On Capitol Hill, two key Democrats endorsed Friday’s raid.

“For a number of years, it has been the policy of the United States to respond when our aircraft and air crews are threatened in their enforcement of the no-fly zones over Iraq,” said Sen. Carl Levin (D-Mich.), chairman of the Armed Services Committee. “Based on what we know so far, it appears that today’s action was consistent with that policy.”

“This strike against Iraqi military installations was a measured response to protect our pilots and aircraft against increasingly provocative and aggressive Iraqi actions,” said Rep. Tom Lantos (D-San Mateo). “Unfortunately, Saddam Hussein is not going away, and neither can we.”

The Pentagon said the planes were launched from the aircraft carrier Enterprise in the Persian Gulf and from land bases, which officials would not identify, in the region. Navy F-14 and F/A-18 jets, Air Force F-16s and British Tornadoes participated in the attack, the Defense Department said.
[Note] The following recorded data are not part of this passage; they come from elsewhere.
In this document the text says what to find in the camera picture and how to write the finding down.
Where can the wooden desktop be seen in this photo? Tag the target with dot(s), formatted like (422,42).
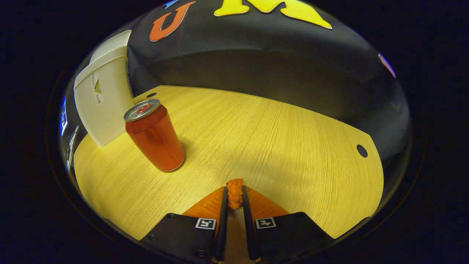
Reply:
(274,146)

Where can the red pop can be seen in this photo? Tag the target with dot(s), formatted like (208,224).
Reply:
(157,143)

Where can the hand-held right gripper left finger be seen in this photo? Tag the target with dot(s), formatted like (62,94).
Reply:
(222,220)

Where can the blue white panel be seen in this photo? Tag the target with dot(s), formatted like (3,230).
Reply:
(63,117)

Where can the white power strip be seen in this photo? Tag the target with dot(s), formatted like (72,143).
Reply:
(72,146)

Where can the orange paper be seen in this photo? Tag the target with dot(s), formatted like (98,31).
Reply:
(234,194)

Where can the white desktop garbage bin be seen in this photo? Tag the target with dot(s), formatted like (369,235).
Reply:
(106,106)

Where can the black backdrop cloth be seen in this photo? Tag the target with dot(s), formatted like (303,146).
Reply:
(256,66)

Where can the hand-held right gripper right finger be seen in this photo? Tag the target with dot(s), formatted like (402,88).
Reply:
(248,220)

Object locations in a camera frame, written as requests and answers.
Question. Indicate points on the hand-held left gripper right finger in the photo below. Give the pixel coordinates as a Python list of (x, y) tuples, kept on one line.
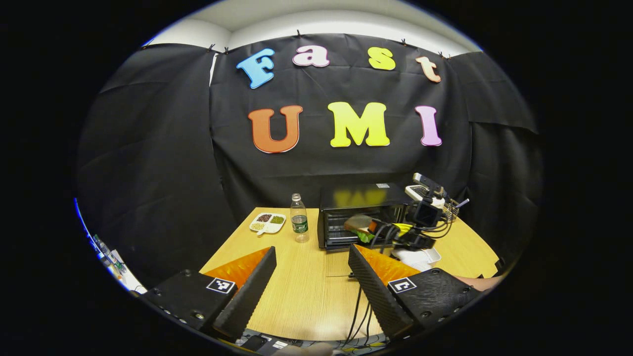
[(378, 299)]

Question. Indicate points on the clear plastic water bottle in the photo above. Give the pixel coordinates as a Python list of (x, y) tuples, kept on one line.
[(299, 222)]

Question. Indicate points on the white toaster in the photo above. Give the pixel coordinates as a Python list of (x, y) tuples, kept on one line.
[(414, 190)]

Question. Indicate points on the white rectangular plate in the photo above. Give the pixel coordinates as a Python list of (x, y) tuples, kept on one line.
[(420, 257)]

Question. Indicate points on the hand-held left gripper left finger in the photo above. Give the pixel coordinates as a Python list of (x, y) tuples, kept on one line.
[(247, 301)]

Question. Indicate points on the white divided dish with beans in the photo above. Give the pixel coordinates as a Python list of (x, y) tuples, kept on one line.
[(267, 222)]

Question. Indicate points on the grey utensil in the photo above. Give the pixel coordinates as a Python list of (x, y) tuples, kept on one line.
[(464, 202)]

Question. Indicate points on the black backdrop cloth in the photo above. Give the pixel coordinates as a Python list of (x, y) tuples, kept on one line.
[(321, 163)]

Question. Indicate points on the white cluttered shelf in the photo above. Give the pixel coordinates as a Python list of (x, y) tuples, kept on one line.
[(116, 267)]

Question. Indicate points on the dark device with white label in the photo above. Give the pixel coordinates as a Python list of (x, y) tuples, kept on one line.
[(269, 342)]

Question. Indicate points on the black electric oven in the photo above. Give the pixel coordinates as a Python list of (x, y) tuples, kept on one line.
[(361, 195)]

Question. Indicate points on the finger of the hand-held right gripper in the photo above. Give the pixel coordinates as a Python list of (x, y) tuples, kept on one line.
[(385, 232)]

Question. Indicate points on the sandwich with green lettuce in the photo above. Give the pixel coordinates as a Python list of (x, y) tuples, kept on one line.
[(357, 225)]

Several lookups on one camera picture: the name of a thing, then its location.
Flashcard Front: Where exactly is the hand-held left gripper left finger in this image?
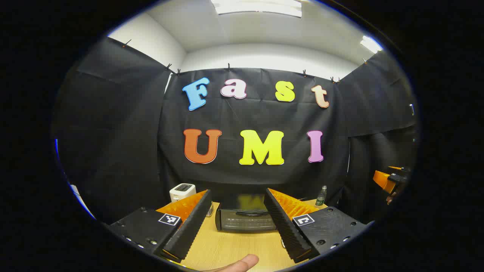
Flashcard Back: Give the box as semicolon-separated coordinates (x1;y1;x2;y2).
107;189;213;263

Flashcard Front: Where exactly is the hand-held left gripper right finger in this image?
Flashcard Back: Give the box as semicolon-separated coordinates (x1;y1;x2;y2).
264;187;374;264

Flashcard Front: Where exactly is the black electric oven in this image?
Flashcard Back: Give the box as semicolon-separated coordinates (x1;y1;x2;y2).
215;193;278;232

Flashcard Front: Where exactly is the white toaster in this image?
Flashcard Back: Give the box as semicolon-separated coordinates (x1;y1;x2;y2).
169;183;197;203

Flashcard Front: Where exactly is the clear plastic water bottle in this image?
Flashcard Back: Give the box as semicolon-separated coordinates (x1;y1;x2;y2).
315;185;328;207

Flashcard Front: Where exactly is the small ceiling light panel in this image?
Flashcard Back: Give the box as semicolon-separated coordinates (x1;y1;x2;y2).
359;35;383;54

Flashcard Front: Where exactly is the long ceiling light panel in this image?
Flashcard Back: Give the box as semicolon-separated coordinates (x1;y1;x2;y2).
210;0;303;18

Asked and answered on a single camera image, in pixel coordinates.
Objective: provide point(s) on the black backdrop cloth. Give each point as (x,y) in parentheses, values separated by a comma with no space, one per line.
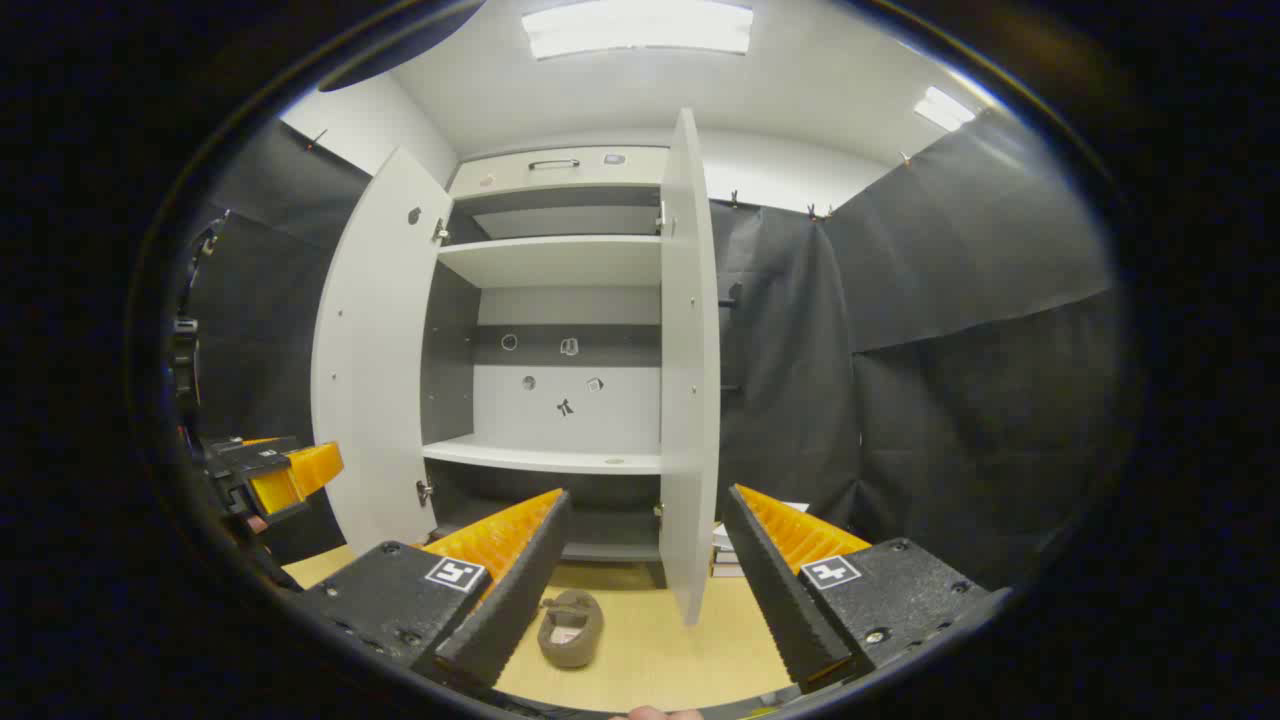
(950,300)

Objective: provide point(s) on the white cabinet door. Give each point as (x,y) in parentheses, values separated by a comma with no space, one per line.
(375,350)
(690,350)

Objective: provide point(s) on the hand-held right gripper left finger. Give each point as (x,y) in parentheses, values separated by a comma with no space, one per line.
(520,590)

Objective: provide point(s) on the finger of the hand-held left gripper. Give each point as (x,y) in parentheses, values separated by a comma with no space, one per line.
(295,475)

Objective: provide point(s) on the white book with portrait cover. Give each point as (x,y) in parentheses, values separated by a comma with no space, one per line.
(725,537)

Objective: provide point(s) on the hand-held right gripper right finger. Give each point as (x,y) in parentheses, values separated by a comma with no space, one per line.
(775,590)

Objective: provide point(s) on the white shoe cabinet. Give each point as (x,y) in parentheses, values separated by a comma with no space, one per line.
(560,262)

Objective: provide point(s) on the brown fuzzy shoe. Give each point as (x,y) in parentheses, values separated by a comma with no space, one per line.
(570,630)

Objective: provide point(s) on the long ceiling light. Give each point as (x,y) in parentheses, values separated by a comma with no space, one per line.
(640,28)

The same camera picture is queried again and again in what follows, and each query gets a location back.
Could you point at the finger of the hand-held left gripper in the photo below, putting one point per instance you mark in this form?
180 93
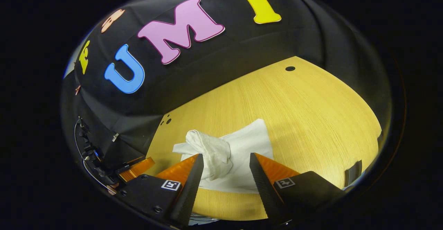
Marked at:
138 169

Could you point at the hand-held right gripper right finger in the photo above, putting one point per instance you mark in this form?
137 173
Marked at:
264 192

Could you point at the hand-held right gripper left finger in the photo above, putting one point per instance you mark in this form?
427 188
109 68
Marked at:
188 195

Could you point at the white jeans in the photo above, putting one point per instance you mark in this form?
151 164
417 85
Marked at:
242 143

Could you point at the silver metal clip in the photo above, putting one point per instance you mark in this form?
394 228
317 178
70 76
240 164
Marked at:
115 137

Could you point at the black backdrop cloth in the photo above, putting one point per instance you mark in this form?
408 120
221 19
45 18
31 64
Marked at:
225 56

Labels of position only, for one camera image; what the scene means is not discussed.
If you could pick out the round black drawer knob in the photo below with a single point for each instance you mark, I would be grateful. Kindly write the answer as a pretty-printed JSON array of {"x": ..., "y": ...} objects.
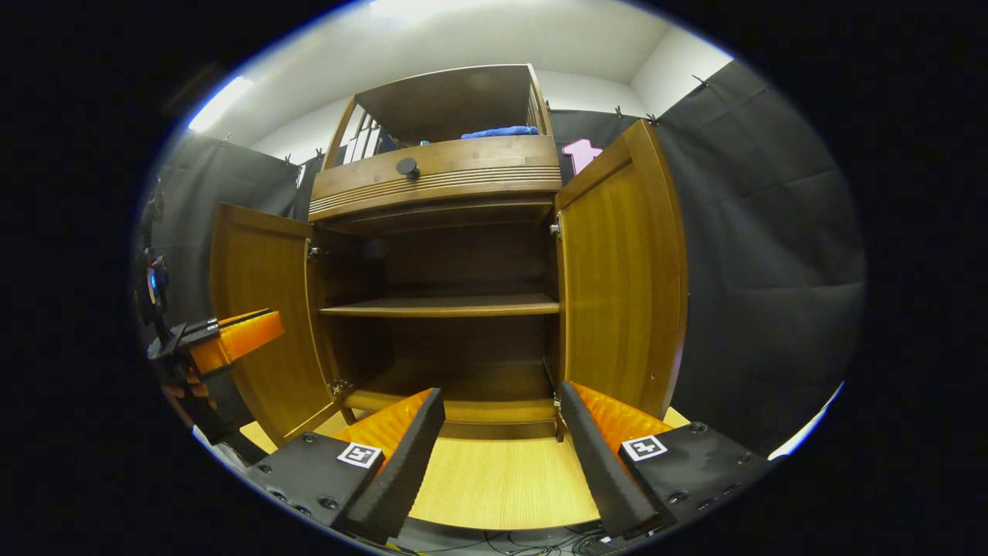
[{"x": 407, "y": 166}]

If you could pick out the black backdrop cloth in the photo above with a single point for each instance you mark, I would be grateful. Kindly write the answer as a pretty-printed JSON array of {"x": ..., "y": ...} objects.
[{"x": 756, "y": 270}]

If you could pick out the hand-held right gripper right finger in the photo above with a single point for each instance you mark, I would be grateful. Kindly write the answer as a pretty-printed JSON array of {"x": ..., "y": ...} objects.
[{"x": 598, "y": 471}]

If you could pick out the upright white box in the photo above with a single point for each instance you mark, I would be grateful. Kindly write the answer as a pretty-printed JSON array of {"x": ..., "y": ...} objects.
[{"x": 374, "y": 137}]

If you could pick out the dark blue object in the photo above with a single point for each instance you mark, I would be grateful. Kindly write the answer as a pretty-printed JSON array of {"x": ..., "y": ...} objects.
[{"x": 388, "y": 143}]

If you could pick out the blue folded towel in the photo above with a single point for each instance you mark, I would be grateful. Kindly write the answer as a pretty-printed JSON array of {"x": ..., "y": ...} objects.
[{"x": 502, "y": 132}]

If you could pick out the wooden double-door shoe cabinet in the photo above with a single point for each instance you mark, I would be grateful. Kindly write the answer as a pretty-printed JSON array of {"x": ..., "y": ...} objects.
[{"x": 455, "y": 100}]

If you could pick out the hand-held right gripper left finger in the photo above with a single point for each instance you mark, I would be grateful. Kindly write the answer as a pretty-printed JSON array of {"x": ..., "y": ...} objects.
[{"x": 401, "y": 471}]

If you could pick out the wooden shoe cabinet door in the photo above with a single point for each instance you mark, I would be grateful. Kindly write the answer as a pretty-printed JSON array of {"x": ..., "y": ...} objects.
[
  {"x": 262, "y": 309},
  {"x": 625, "y": 270}
]

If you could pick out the wooden cabinet drawer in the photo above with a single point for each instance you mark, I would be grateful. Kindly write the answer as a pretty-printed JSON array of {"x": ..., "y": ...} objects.
[{"x": 478, "y": 158}]

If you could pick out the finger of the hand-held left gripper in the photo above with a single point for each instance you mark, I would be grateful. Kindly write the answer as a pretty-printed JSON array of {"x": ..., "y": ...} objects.
[
  {"x": 247, "y": 315},
  {"x": 243, "y": 340}
]

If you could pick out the wooden cabinet inner shelf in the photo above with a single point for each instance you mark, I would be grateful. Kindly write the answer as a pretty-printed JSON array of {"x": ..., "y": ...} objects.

Iraq claimed that the planes were from bases in Saudi Arabia and Kuwait. The use of bases in Arab countries--even those that opposed Iraq in the Gulf War--to attack Hussein’s regime has become increasingly controversial across the Arab world as memories of the war fade. The U.S. government seldom acknowledges using bases in Saudi Arabia or Kuwait for such missions.